On Thu, 10 Dec 2015 01:29:54 -0000 (UTC), Mark Bannon wrote:

> What I would *like* to do, when I am at a WiFi hotspot, is manually shut off
> the WiFi NIC with the switch on the side of the laptop, and then to change
> parameters such as the hostname, username, macaddress, as in the Marek-inspired
> scripts that I run...
>
> $ changemac.sh <--- mandatory
> $ changehost.sh <--- optional
> $ changeuser.sh <--- optional
>
> The problem is that I can't change the mac when the NIC is turned off!
>:(

I do not see why not. There is where the magic of links come into play.

You run changemac.sh and it generates a custom network configuration
file, set links to it in /etc/network/interfaces.d and you are good to
go when the nic comes up. Remove or reset to default and you would be
back to normal.

I have no experience on ?buntu but on RedHat type OS you can set
MACADDR=xxxxx in the nic's config file and your done with it.

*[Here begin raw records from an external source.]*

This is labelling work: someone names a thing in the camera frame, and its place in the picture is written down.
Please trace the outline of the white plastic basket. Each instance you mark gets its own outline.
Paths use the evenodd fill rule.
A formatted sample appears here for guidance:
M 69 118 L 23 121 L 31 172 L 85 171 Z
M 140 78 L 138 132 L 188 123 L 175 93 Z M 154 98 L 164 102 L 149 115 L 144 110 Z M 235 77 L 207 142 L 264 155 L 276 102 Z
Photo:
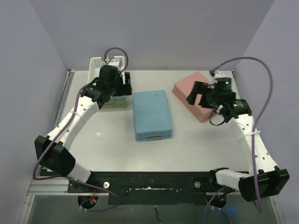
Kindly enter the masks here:
M 124 68 L 126 65 L 126 58 L 124 56 L 112 56 L 112 57 L 107 57 L 107 59 L 113 59 L 113 58 L 123 58 L 124 59 Z M 104 58 L 102 57 L 94 57 L 91 58 L 90 60 L 90 66 L 89 66 L 89 73 L 88 73 L 88 83 L 90 83 L 91 81 L 93 81 L 96 77 L 99 77 L 100 74 L 100 69 L 101 67 L 103 67 L 104 65 L 107 65 L 106 61 L 104 60 Z

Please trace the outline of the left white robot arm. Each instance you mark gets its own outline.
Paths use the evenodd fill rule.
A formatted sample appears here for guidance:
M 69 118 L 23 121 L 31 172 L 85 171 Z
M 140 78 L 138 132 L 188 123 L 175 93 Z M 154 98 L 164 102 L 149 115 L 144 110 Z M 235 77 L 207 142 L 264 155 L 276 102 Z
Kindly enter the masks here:
M 74 107 L 61 122 L 46 136 L 39 135 L 36 138 L 34 145 L 37 163 L 33 179 L 40 179 L 36 172 L 38 166 L 43 166 L 55 172 L 57 177 L 77 181 L 78 186 L 85 192 L 93 190 L 95 180 L 92 178 L 92 172 L 77 163 L 70 153 L 70 148 L 86 122 L 111 97 L 130 95 L 132 95 L 130 73 L 120 71 L 115 66 L 102 66 L 98 77 L 79 89 Z

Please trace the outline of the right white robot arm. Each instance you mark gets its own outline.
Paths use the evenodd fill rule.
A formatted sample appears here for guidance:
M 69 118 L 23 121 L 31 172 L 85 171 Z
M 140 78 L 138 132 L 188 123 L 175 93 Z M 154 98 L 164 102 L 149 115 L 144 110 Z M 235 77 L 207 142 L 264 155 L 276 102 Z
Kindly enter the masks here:
M 223 168 L 209 177 L 209 188 L 218 191 L 223 186 L 239 191 L 247 202 L 278 195 L 290 179 L 287 169 L 281 169 L 270 156 L 259 131 L 254 126 L 255 119 L 244 99 L 237 99 L 232 91 L 231 79 L 222 77 L 215 79 L 213 84 L 196 81 L 190 95 L 186 98 L 188 104 L 194 105 L 200 95 L 199 105 L 211 109 L 224 118 L 238 143 L 248 163 L 248 173 L 242 174 Z

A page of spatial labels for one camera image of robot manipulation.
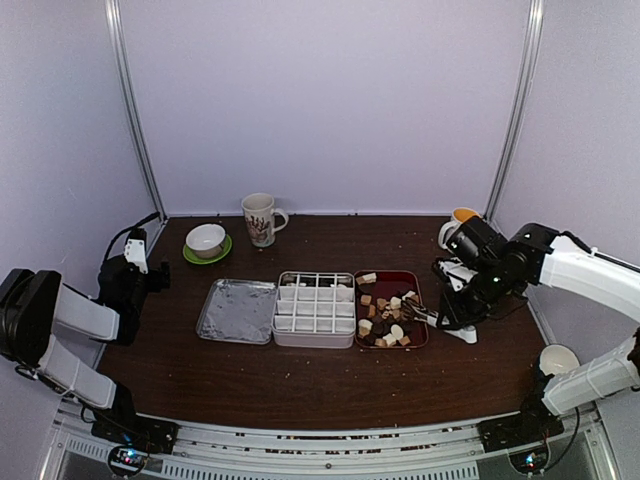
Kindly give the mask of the white metal tongs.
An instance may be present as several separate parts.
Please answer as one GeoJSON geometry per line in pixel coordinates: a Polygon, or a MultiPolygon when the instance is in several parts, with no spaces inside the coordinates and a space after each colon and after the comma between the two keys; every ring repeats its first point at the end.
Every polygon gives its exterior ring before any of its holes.
{"type": "Polygon", "coordinates": [[[464,341],[466,344],[473,345],[478,342],[475,326],[452,322],[443,314],[425,307],[414,297],[404,297],[401,300],[401,311],[411,320],[422,322],[437,330],[444,331],[464,341]]]}

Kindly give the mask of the red chocolate tray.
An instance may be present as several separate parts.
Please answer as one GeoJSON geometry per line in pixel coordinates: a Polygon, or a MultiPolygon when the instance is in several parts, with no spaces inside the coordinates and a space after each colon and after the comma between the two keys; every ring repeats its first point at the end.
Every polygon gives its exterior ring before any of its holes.
{"type": "Polygon", "coordinates": [[[401,311],[401,300],[414,297],[422,303],[418,278],[403,270],[361,270],[355,274],[356,332],[362,349],[412,350],[429,339],[427,324],[413,321],[401,311]],[[360,336],[358,322],[373,323],[370,334],[360,336]]]}

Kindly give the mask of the lilac bunny tin lid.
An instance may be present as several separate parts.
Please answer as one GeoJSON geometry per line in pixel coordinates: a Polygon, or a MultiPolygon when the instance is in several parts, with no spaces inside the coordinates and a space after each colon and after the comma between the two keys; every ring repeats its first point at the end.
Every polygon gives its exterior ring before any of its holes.
{"type": "Polygon", "coordinates": [[[276,297],[273,282],[218,279],[209,290],[196,334],[203,340],[266,345],[276,297]]]}

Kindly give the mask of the lilac tin box with dividers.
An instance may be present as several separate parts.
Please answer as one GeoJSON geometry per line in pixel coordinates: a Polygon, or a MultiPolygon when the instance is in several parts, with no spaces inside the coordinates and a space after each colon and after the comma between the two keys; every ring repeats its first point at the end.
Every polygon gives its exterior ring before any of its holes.
{"type": "Polygon", "coordinates": [[[356,332],[350,273],[283,272],[277,282],[272,337],[282,347],[347,349],[356,332]]]}

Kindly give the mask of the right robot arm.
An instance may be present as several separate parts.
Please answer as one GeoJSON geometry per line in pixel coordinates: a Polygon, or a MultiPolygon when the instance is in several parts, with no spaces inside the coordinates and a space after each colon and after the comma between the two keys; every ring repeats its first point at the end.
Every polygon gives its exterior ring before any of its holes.
{"type": "Polygon", "coordinates": [[[519,296],[546,345],[561,344],[571,368],[543,374],[543,385],[513,419],[519,440],[535,440],[551,418],[594,401],[628,402],[639,387],[639,268],[590,247],[569,231],[538,223],[505,237],[480,216],[448,219],[432,267],[442,282],[436,328],[469,333],[511,313],[519,296]]]}

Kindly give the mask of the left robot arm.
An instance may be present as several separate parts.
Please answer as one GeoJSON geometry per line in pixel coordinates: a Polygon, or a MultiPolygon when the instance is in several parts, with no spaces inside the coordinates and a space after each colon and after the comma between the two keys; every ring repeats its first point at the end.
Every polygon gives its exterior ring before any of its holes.
{"type": "Polygon", "coordinates": [[[125,241],[123,251],[105,253],[95,299],[65,284],[53,270],[15,268],[1,283],[2,356],[15,363],[21,375],[76,397],[123,444],[137,442],[144,433],[129,389],[68,350],[54,328],[104,344],[134,342],[147,296],[170,285],[168,263],[157,269],[147,263],[144,228],[159,216],[154,212],[116,234],[125,241]]]}

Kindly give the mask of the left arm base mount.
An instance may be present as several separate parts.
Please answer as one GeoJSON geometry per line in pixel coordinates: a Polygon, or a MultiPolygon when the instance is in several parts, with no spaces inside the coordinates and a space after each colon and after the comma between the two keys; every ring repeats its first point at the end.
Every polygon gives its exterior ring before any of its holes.
{"type": "Polygon", "coordinates": [[[179,426],[175,422],[140,417],[136,426],[137,429],[126,429],[102,419],[95,420],[91,427],[94,437],[114,443],[106,462],[119,478],[140,474],[153,455],[171,454],[177,440],[179,426]]]}

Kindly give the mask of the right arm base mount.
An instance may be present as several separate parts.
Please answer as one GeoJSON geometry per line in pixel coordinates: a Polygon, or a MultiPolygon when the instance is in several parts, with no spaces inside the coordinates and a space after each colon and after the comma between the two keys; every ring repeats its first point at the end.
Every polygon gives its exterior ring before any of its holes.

If changing mac, I would suggest it would also run changehost.sh.

For the forth time man interfaces

[Mark Bannon]

On Thu, 10 Dec 2015 20:31:40 +0000, Bit Twister wrote:

> Snippet from vboxtap follows:

Just so you know I'm not ignoring you in the least, I have to say
that half your posts are so far above my capabilities, that I don't
understand the solution you propose.

I'm sure the solution you propose is valid, reasonable, and logical.
But, just so you know, if I don't respond, then it just means that
I'm pondering the solution - but - usually that means I really am
in over my head (technically).

There's a *lot* I didn't understand in your last post, for example.
I read it three times. I'll read it 'smore.

:(

[Bit Twister]

On Fri, 11 Dec 2015 02:57:36 -0000 (UTC), Mark Bannon wrote:
> On Thu, 10 Dec 2015 20:31:40 +0000, Bit Twister wrote:
>
>> Snippet from vboxtap follows:
>
> Just so you know I'm not ignoring you in the least, I have to say
> that half your posts are so far above my capabilities, that I don't
> understand the solution you propose.

Not a problem. The vboxtap example basically showed a sudo example on
how the script does the actual commands. In other words, you can not do
any ifconfig commands as user. You run the script, it does the desired
activity.

> I'm sure the solution you propose is valid, reasonable, and logical.
> But, just so you know, if I don't respond, then it just means that
> I'm pondering the solution - but - usually that means I really am
> in over my head (technically).

That was one of the reasons I gave out the whats_up script with the
install/uninstall code.

Installing it as root, bringing a nic down/up allows you to see what a
script in the directory has in its environment.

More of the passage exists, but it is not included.